Stef Yeh is one of our fantastic Physio’s here at Enhance Physiotherapy. She started at the Mandurah clinic earlier this year after moving from Melbourne. She has always been a keen sportsperson and in the past has played soccer at an elite level. Shortly after starting work here in Perth she ruptured her right anterior cruciate ligament (ACL) while playing a social soccer match. Stef has kindly granted us permission to follow her recovery with a series of blogs to give us an insight into the rehab protocol after a major injury. We’ve asked Stef to describe her injury for us:

‘’A few months ago after moving from Melbourne to Perth, I injured my knee following an awkward tackle while playing soccer. During the incident, I felt my knee pop and immediately knew something wasn’t right. After being assessed by my wonderful colleagues I was off for an MRI scan. Results showed that I had a complete rupture of my anterior cruciate ligament (ACL)”

Complete anterior cruciate ligament (ACL) ruptures typically require surgery where a graft is taken of the hamstring tendon or the patella tendon and is this is used to reconstruct the anterior cruciate ligament (ACL) to support the knee. This injury also has a long recovery time, usually in excess of 12 months to return to sport.
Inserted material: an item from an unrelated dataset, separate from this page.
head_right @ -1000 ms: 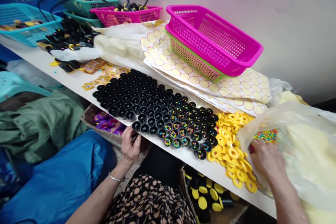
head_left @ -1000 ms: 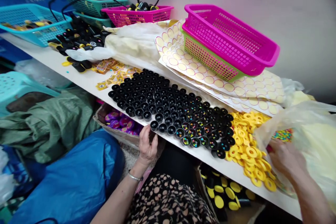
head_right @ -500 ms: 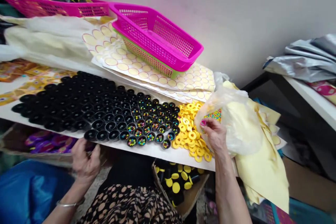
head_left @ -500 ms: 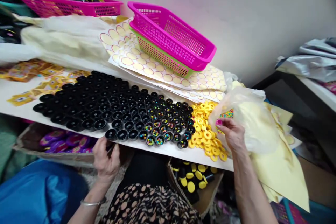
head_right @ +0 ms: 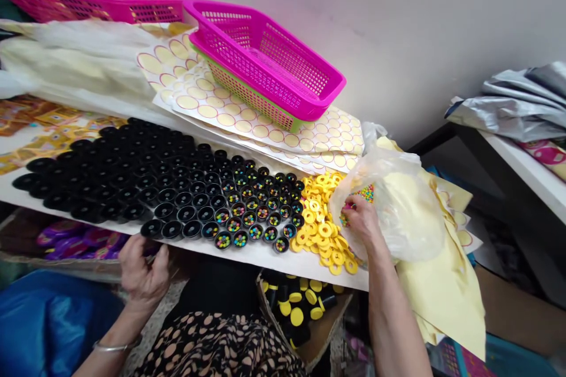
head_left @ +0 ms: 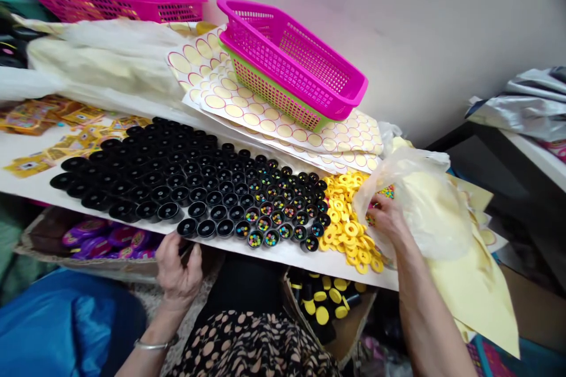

In order to return to sport the person needs to undergo a long period of rehabilitation to increase the strength in the muscles around the knee to a level where they are strong enough to prevent re-injury.

Post Anterior Cruciate Ligament (ACL) Operation Recovery
Post Anterior Cruciate Ligament (ACL) Operation – Enhance Physiotherapy

Stef had a right anterior cruciate ligament (ACL) reconstruction six weeks ago:

“Immediately after the operation I was able to put weight on my leg with minimal support. I returned home from hospital the next day and spent about two weeks resting and focusing on swelling and pain management. I am now up and moving about and have already gone back to work. Although walking can be slow and frustrating, I have actually had very little pain. However, I have lost a lot of strength in my right leg and I can see an obvious change in the size of my leg muscles compared to my left leg. Currently my rehab goals are focussed on getting full movement in my knee and doing some gentle muscle exercises.”

Although it’ll be a long time before Stef is able to play soccer again, she is already making great progress with her rehabilitation and her strength is improving every week! We will keep you updated on Stef’s progress. A big thanks to Stef and we wish her a good recovery!